*Requirement:* Output only the entries, exactly as given, without the pictures.

━━━━━━━━

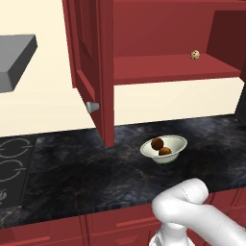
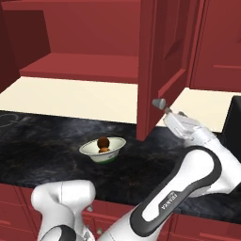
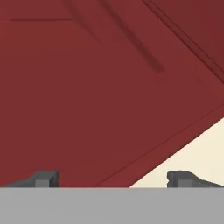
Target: Open the cabinet. Pick the orange and orange from the cabinet and place them into the bowl. Then close the cabinet.
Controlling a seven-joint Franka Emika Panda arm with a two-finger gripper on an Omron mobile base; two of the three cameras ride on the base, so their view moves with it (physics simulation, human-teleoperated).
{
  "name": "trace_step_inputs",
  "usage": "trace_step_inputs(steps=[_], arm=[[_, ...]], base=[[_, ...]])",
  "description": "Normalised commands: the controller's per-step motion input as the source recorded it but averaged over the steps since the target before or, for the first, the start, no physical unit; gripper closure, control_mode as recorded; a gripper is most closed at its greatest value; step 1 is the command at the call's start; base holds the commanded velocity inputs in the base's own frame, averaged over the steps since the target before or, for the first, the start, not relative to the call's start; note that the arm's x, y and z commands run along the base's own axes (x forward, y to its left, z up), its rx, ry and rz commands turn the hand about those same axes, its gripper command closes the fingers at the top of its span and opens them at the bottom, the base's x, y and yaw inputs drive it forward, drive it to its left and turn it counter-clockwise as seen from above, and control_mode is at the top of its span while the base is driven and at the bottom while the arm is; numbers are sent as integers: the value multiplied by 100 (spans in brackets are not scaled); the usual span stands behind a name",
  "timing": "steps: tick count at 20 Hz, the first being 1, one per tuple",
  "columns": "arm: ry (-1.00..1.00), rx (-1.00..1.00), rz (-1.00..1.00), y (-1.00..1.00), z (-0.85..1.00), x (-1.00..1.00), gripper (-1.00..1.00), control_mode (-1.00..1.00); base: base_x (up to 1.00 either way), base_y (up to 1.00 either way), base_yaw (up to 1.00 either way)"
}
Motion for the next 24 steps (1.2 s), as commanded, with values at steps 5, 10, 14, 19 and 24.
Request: trace_step_inputs(steps=[5,10,14,19,24], arm=[[-8,0,0,60,44,0,-100,-100],[-3,0,0,54,17,5,-100,-100],[0,0,-1,45,0,24,-100,-100],[0,2,-3,31,16,24,-100,-100],[4,5,-5,7,22,43,-100,-100]], base=[[0,0,0],[0,0,0],[0,0,0],[0,0,0],[0,0,0]])
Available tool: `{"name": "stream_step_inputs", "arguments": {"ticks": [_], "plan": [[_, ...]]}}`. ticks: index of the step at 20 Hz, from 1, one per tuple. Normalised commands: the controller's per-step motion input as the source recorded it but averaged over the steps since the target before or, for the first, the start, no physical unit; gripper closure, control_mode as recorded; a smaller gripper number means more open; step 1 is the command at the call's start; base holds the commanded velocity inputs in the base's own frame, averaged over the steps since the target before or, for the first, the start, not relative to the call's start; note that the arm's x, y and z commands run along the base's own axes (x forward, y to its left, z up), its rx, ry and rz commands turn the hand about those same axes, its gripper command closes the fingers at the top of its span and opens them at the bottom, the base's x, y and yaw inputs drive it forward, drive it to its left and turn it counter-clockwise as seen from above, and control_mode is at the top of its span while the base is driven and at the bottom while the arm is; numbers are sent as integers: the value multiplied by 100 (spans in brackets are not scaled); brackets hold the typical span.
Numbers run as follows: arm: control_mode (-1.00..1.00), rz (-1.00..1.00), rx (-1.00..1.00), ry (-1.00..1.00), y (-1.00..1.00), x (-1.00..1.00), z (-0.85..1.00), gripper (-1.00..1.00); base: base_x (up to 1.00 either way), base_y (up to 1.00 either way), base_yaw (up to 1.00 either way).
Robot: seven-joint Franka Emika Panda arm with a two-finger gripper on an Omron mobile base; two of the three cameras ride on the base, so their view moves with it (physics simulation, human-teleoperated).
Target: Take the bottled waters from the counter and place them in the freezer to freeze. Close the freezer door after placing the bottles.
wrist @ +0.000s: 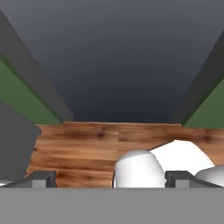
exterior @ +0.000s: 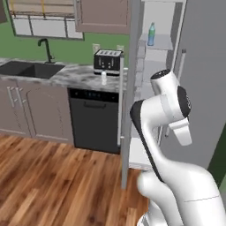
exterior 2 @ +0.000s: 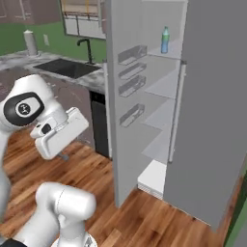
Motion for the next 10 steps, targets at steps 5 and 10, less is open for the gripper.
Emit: {"name": "stream_step_inputs", "arguments": {"ticks": [5,10], "plan": [[100,0,0,0,0,0,0,-100,-73,100,47],[100,0,0,0,0,0,0,-100,-25,100,45]]}}
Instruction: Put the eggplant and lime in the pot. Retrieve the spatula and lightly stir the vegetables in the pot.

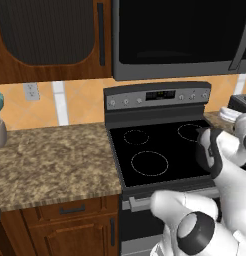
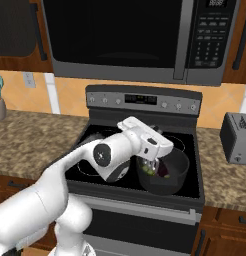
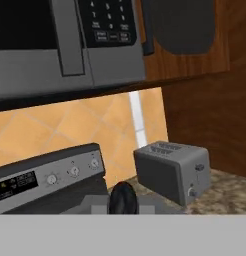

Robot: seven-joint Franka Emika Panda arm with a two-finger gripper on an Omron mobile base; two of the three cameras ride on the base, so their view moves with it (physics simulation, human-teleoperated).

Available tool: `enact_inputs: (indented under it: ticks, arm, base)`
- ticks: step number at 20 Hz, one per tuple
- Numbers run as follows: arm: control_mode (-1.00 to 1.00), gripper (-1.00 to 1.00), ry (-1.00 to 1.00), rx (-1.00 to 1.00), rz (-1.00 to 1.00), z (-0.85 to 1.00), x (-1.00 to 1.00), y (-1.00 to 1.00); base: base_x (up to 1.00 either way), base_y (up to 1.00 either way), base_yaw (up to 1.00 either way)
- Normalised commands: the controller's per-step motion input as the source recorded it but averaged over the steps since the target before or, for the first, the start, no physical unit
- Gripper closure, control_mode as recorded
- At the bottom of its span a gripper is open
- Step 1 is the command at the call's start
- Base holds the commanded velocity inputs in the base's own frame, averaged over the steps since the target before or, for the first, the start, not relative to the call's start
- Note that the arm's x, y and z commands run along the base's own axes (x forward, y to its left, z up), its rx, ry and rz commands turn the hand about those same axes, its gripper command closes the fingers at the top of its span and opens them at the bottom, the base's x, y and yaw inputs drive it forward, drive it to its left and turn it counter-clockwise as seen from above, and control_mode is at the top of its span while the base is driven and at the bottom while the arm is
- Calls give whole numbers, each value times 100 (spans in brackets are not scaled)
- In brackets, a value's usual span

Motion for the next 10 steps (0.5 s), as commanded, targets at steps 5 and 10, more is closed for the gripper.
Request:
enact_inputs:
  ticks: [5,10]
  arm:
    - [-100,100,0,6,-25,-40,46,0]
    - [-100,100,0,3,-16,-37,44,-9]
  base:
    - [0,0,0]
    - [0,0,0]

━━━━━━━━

*The completed task:*
Target: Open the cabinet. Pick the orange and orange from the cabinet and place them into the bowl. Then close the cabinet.
Controlling a seven-joint Franka Emika Panda arm with a two-finger gripper on an Omron mobile base; two of the three cameras ride on the base, so their view moves with it (physics simulation, human-teleoperated).
{
  "name": "trace_step_inputs",
  "usage": "trace_step_inputs(steps=[_], arm=[[_, ...]], base=[[_, ...]])",
  "description": "Normalised commands: the controller's per-step motion input as the source recorded it but averaged over the steps since the target before or, for the first, the start, no physical unit; gripper closure, control_mode as recorded; a gripper is most closed at its greatest value; step 1 is the command at the call's start; base holds the commanded velocity inputs in the base's own frame, averaged over the steps since the target before or, for the first, the start, not relative to the call's start; note that the arm's x, y and z commands run along the base's own axes (x forward, y to its left, z up), its rx, ry and rz commands turn the hand about those same axes, its gripper command closes the fingers at the top of its span and opens them at the bottom, the base's x, y and yaw inputs drive it forward, drive it to its left and turn it counter-clockwise as seen from above, and control_mode is at the top of its span while the base is driven and at the bottom while the arm is; numbers are sent as integers: the value multiplied by 100 (spans in brackets are not scaled); the usual span stands behind a name",
  "timing": "steps: tick count at 20 Hz, the first being 1, one per tuple",
  "columns": "arm: ry (-1.00..1.00), rx (-1.00..1.00), rz (-1.00..1.00), y (-1.00..1.00), z (-0.85..1.00), x (-1.00..1.00), gripper (-1.00..1.00), control_mode (-1.00..1.00); base: base_x (up to 1.00 either way), base_y (up to 1.00 either way), base_yaw (up to 1.00 either way)"
}
Motion for the next 24 steps (1.2 s), as commanded, with values at steps 5, 10, 14, 19 and 24.
Request: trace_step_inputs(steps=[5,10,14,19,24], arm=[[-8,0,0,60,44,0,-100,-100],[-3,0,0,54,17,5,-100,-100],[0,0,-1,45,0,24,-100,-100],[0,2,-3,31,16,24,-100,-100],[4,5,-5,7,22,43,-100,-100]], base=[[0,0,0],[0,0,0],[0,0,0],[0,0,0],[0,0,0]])
Available tool: `{"name": "stream_step_inputs", "arguments": {"ticks": [_], "plan": [[_, ...]]}}`. ticks: index of the step at 20 Hz, from 1, one per tuple. Normalised commands: the controller's per-step motion input as the source recorded it but averaged over the steps since the target before or, for the first, the start, no physical unit; gripper closure, control_mode as recorded; a smaller gripper number means more open; step 1 is the command at the call's start; base holds the commanded velocity inputs in the base's own frame, averaged over the steps since the target before or, for the first, the start, not relative to the call's start; note that the arm's x, y and z commands run along the base's own axes (x forward, y to its left, z up), its rx, ry and rz commands turn the hand about those same axes, its gripper command closes the fingers at the top of its span and opens them at the bottom, the base's x, y and yaw inputs drive it forward, drive it to its left and turn it counter-clockwise as seen from above, and control_mode is at the top of its span while the base is driven and at the bottom while the arm is; numbers are sent as integers: the value multiplied by 100 (spans in brackets are not scaled); brackets hold the typical span.
Numbers run as follows: arm: control_mode (-1.00..1.00), rz (-1.00..1.00), rx (-1.00..1.00), ry (-1.00..1.00), y (-1.00..1.00), x (-1.00..1.00), z (-0.85..1.00), gripper (-1.00..1.00); base: base_x (up to 1.00 either way), base_y (up to 1.00 either way), base_yaw (up to 1.00 either way).
Robot: seven-joint Franka Emika Panda arm with a two-finger gripper on an Omron mobile base; two of the three cameras ride on the base, so their view moves with it (physics simulation, human-teleoperated).
Target: Take the bottled waters from the counter and place them in the freezer to freeze. Close the freezer door after placing the bottles.
wrist @ +0.000s: 
exterior @ +0.000s: 
exterior 2 @ +0.000s: 
Motion for the next 10 steps, targets at steps 5 and 10, less is open for the gripper.
Emit: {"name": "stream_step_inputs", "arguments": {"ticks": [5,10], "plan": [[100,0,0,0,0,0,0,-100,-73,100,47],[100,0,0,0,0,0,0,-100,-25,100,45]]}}
Instruction: Put the eggplant and lime in the pot. Retrieve the spatula and lightly stir the vegetables in the pot.


Robot: seven-joint Franka Emika Panda arm with a two-finger gripper on an Omron mobile base; two of the three cameras ride on the base, so their view moves with it (physics simulation, human-teleoperated).

Available tool: `enact_inputs: (indented under it: ticks, arm, base)`
- ticks: step number at 20 Hz, one per tuple
- Numbers run as follows: arm: control_mode (-1.00 to 1.00), gripper (-1.00 to 1.00), ry (-1.00 to 1.00), rx (-1.00 to 1.00), rz (-1.00 to 1.00), z (-0.85 to 1.00), x (-1.00 to 1.00), y (-1.00 to 1.00); base: base_x (up to 1.00 either way), base_y (up to 1.00 either way), base_yaw (up to 1.00 either way)
- Normalised commands: the controller's per-step motion input as the source recorded it but averaged over the steps since the target before or, for the first, the start, no physical unit
- Gripper closure, control_mode as recorded
- At the bottom of its span a gripper is open
- Step 1 is the command at the call's start
- Base holds the commanded velocity inputs in the base's own frame, averaged over the steps since the target before or, for the first, the start, not relative to the call's start
- Note that the arm's x, y and z commands run along the base's own axes (x forward, y to its left, z up), its rx, ry and rz commands turn the hand about those same axes, its gripper command closes the fingers at the top of its span and opens them at the bottom, the base's x, y and yaw inputs drive it forward, drive it to its left and turn it counter-clockwise as seen from above, and control_mode is at the top of its span while the base is driven and at the bottom while the arm is
- Calls give whole numbers, each value times 100 (spans in brackets are not scaled)
- In brackets, a value's usual span

Motion for the next 10 steps (0.5 s), as commanded, targets at steps 5 and 10, more is closed for the gripper.
Request:
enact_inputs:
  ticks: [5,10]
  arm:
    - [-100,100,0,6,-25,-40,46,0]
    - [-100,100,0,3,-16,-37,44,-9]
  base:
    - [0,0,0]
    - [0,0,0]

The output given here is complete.